→ **Aim of the exercise**
Collect all lines containing the word "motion" from the data.

Supplied material START

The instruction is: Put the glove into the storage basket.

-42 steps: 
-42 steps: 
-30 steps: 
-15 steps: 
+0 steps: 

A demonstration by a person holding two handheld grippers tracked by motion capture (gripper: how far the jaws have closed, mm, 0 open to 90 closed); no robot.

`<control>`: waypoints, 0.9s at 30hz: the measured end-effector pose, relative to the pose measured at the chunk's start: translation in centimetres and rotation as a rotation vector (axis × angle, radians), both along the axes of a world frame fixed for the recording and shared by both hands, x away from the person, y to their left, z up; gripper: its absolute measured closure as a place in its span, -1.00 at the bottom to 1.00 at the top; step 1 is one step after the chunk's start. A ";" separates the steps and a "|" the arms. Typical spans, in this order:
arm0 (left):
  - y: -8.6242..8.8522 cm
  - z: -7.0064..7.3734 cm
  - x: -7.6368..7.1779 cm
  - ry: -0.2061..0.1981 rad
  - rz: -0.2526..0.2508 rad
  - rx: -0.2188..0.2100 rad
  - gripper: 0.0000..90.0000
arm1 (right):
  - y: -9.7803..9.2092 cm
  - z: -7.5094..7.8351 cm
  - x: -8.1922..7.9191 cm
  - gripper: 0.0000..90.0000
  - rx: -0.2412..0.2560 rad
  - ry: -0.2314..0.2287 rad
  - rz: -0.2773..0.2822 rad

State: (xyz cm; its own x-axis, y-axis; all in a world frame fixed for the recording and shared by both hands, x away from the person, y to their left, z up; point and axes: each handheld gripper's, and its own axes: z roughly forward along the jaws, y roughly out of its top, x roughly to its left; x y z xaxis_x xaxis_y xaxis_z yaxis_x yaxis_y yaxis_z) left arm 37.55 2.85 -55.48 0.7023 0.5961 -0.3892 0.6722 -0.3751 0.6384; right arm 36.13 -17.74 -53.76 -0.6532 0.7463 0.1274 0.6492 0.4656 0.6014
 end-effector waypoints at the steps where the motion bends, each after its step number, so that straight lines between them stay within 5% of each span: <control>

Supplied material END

→ **Solved problem**
A demonstration by a person holding two handheld grippers tracked by motion capture (gripper: how far the jaws have closed, mm, 0 open to 90 closed); no robot.
 end-effector waypoints at the steps where the motion bends, each after its step number, so that straight lines between them stay within 5% of each span: <control>

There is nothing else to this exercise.